• Beausoleil Could Pay With Death

Beausoleil Could Pay With Death

LOS ANGELES, Mar. 31 – The state revealed yesterday it would ask the death penalty as a trial opened for a member of the “Manson family” accused of a murder committed the month before the Sharon Tate killings.

Robert K. Beausoleil, 21, who lived for a time on an old western movie lot with hippie cult leader Charles Manson and his followers, is charged with knifing to death a 34-year-old musician, Gary Hinman.

Hinman was slain some time in the period from July 26 to July 31 last year. Sharon Tate and four others at her estate were killed on the night of Aug. 9. Grocer Leno LaBianca and his wife were slain Aug. 10.

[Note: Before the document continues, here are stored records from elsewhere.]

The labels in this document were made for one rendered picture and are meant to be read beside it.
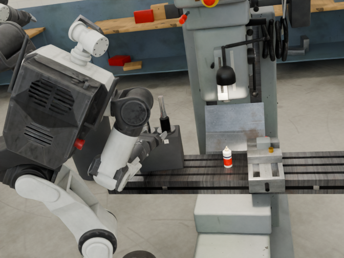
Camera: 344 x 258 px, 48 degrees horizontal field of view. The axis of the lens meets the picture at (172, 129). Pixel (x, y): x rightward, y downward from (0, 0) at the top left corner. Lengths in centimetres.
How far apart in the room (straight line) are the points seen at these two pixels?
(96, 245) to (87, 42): 71
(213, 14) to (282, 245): 154
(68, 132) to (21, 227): 244
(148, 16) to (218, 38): 398
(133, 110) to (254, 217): 84
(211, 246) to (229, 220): 14
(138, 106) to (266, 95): 110
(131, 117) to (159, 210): 207
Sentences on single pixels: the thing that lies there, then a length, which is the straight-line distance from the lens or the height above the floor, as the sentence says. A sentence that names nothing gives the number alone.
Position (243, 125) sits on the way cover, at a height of 98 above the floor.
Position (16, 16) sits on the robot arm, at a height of 176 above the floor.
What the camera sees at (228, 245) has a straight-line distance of 176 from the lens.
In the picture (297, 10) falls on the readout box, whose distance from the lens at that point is 180.
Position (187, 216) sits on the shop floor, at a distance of 304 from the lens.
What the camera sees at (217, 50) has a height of 155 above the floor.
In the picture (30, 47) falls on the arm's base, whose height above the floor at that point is 173.
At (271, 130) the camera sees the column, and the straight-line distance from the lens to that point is 220.
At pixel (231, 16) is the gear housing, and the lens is 146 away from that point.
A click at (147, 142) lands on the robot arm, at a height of 118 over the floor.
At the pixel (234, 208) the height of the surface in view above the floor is 85.
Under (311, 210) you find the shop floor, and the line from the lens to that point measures 307.
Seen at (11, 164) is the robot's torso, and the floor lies 140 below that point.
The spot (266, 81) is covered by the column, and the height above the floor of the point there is 120.
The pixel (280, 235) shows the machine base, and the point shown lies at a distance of 257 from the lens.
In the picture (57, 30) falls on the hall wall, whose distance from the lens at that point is 667.
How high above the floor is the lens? 198
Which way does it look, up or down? 28 degrees down
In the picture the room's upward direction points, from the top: 10 degrees counter-clockwise
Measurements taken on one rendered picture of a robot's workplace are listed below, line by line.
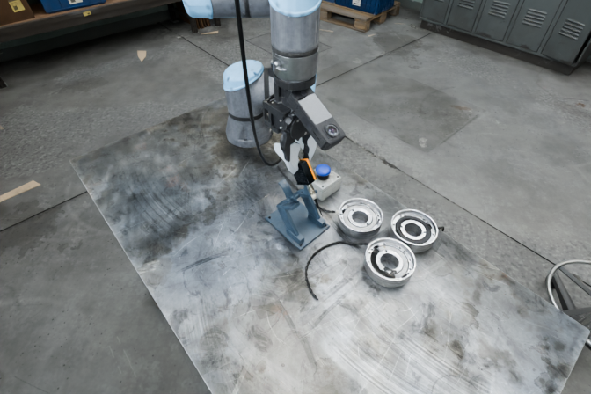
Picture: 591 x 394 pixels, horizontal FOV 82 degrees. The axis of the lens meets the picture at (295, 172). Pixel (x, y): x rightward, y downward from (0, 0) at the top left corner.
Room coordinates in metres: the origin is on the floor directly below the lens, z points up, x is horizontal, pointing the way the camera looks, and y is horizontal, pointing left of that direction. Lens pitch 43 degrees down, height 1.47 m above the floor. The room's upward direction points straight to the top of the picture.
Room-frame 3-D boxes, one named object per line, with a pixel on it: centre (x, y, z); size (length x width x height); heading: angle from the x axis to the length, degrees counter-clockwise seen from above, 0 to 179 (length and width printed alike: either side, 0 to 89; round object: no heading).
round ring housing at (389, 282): (0.41, -0.20, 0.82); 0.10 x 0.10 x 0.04
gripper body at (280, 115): (0.54, 0.01, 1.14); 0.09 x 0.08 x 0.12; 43
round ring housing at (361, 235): (0.53, -0.16, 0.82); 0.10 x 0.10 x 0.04
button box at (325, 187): (0.66, -0.07, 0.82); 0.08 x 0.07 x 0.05; 42
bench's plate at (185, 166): (0.52, 0.05, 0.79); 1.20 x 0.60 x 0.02; 42
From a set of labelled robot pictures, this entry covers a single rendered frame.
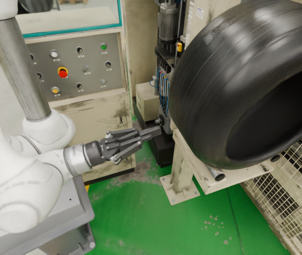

Deputy District Attorney Burton Katz disclosed he will call as witnesses a whole string of Manson followers in a prelude to the Tate-LaBianca trial scheduled for April 20.

Beausoleil was tried previously for the Hinman slaying last November. That trial ended in a hung jury. At that time the accusations against Manson and his hippies had not been made.

The prosecution at the first trial had agreed in advance that it would not seek a death sentence against Beausoleil.

Deputy Public Defender Leon Salter argued yesterday that the stipulation still applied. Katz replied that new evidence and new witnesses had been discovered since the first trial.

“If there is any case in which the death penalty is justified, it is this one,” Katz said.

Superior Court Judge William B. Keene denied Salter’s motion that Beausoleil be excluded from a possible death sentence.

Manson and a number of his group had lived for a time after they came to Los Angeles from San Francisco in Hinman’s Topanga Canyon home. The victim made a living as a professional musician specializing in the piano and bagpipes.

The prosecution contended at the first trial that Beausoleil and Susan Atkins, who is also charged in the Tate-LaBianca murders, killed Hinman because he would not give them money.

Manson’s name came into the first trial briefly. The leader of a motorcycle gang testified that Manson had told him he went to Hinman’s house and cut off the musician’s ear with a sword.

On a wall of Hinman’s home was written in his blood the words “political piggy.”

On the front door of the Tate home someone also daubed in blood the word “pig.”

Beausoleil appeared nonchalant as jury selection got under way.